Meanwhile there were various attempts made to discover the secret. The ingenious
inventor never pretended that the Automaton itself really played the game; on the
contrary, he distinctly stated that "the machine was a bagatelle, which
was not without merit in point of mechanism, but that the effects of it appeared
so marvelous only from the boldness of the conception, and the fortunate choice
of the methods adopted for promoting the illusion." It was surmised that the game
was played either by a person inclosed in the chest, or by the exhibitor himself;
yet the chest, being nearly filled with machinery, did not appear capable of
accommodating even a dwarf; nor could any mechanical communication between the
exhibitor and the figure be detected. It was then thought to be influenced by a
magnet, which the exhibitor disproved by placing a strong and well-armed loadstone
upon the machine during the game, which did not affect the moving power. The original
conjecture, that the player was concealed in the interior, was then revived; and in
1789, Mr. J.F. Freyhere, of Dresden, published a pamphlet, in which he endeavored
to explain by colored plates how the effect was produced; and he concluded "that
a well-taught boy, very thin and tall of his age (sufficiently so that he could be
concealed in a drawer almost immediately under the chess-board), agitated the
whole."
In an earlier pamphlet, published in Paris in 1785, the writer supposed the machine
was put in motion by a dwarf, a famous chess-player, his legs and thighs being
concealed in two hollow cylinders, while the rest of his body was out of the box,
and hidden by the robes of the figure.
Sir David Brewster, in his Natural Magic, describes the secret as shown in
a pamphlet published anonymously, and the machine to be capable of accommodating an
ordinarily-sized man; and he explains, in the clearest manner, how "the inclosed
player takes all the different positions, and performs all the motions which are
necessary to produce the effects actually observed." Sir David devotes eight pages
of his work, with illustrative wood-cuts, to this explanation, and endeavors to show
how the real player may be concealed in the chest, and partly in the figure: "as
his head is above the chess-board, he will see through the waistcoat of the figure,
as easily as through a veil, the whole of the pieces on the board; and he can easily
take up and put down a chess-man without any other mechanism than that of a string
communicating with the finger of the left hand of the figure," the right hand being
within the chest, to keep in motion the wheel-work for producing the noise heard
during the moves, and to move the head, tap the chest, etc.

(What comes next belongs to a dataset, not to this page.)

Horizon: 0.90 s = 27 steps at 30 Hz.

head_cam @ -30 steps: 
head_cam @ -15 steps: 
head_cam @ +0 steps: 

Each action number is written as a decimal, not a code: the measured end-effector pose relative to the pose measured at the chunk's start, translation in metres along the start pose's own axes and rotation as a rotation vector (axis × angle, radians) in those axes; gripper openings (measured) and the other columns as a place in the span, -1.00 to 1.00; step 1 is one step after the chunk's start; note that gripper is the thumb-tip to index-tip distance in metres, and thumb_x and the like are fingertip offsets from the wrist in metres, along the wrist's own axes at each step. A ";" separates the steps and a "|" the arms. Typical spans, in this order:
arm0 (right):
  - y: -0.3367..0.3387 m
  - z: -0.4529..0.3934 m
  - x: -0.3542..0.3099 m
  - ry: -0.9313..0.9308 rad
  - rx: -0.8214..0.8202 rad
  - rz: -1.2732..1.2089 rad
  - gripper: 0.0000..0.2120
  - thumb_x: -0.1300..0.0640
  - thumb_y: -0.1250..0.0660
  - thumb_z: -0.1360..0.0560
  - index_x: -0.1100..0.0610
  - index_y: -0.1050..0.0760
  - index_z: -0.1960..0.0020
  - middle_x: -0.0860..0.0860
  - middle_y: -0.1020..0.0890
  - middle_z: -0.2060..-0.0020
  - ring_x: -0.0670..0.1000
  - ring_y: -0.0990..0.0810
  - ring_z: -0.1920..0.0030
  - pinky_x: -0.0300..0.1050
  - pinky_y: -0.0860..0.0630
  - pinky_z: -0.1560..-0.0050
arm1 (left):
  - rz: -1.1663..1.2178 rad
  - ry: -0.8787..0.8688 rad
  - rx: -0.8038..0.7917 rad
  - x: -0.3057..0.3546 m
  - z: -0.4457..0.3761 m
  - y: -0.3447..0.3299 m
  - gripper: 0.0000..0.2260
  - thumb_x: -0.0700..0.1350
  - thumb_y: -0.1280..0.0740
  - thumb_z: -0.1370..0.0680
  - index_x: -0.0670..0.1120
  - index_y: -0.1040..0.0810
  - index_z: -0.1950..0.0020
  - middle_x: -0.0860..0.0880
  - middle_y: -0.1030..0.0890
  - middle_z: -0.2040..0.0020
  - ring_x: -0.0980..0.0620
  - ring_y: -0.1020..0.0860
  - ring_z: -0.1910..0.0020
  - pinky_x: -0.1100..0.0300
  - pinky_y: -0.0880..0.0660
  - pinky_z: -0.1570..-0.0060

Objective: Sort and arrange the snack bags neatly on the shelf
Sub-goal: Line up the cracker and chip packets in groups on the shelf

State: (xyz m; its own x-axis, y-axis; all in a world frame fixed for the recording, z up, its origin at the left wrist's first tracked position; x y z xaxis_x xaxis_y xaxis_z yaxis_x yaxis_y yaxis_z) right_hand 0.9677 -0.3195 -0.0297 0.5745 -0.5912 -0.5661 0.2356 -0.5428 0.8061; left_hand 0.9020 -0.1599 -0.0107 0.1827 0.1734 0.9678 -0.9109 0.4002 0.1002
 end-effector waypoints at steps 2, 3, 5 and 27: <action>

Mr. Staunton also maintains that the chess-player who directed the Automaton was
really hidden in the interior; that the machinery so ostentatiously exhibited was
a sham, yet so contrived that it would collapse or expand, to suit the exigencies
of the hidden agent's various positions; while the chest was exhibited, he was in
the figure, and when the figure, he was in the chest. While conducting a game, he
sat at the bottom of the chest, with a small pegged chess-board and men on his
lap, and a lighted taper affixed, within reach were a handle by which he could
guide the arm of the Automaton, an elastic spring for moving its fingers, and cord
in communication with bellows for producing the sound of "Check." The most ingenious
part of the contrivance remains to be told. M. Mouret, the celebrated chess-player,
who directed the movements of the Automaton for some years, states that the concealed
player was seated immediately under the chess-board of the Automaton, and from the
under side, at every one of the sixty-four squares, was suspended by the finest silk
a tiny metallic ball; and as each of the chess-men had a magnet inside, when it was
placed upon a square, it drew up the ball beneath, while the balls beneath the other
squares remained suspended. The pieces being arranged, the Automaton opened the game;
and turning the handle of the arm of the figure, and putting in motion the finger-springs,
he caused it to take up the piece to be played, which was indicated by the falling
ball, and when it was placed upon a square, the ball was drawn up. He then repeated the
move on the small board in his lap, and thus the game proceeded.
To be continued...
About the Author
This is from the book, "STORIES
OF INVENTORS AND DISCOVERERS", by John Timbs (1860), which
is in the public domain.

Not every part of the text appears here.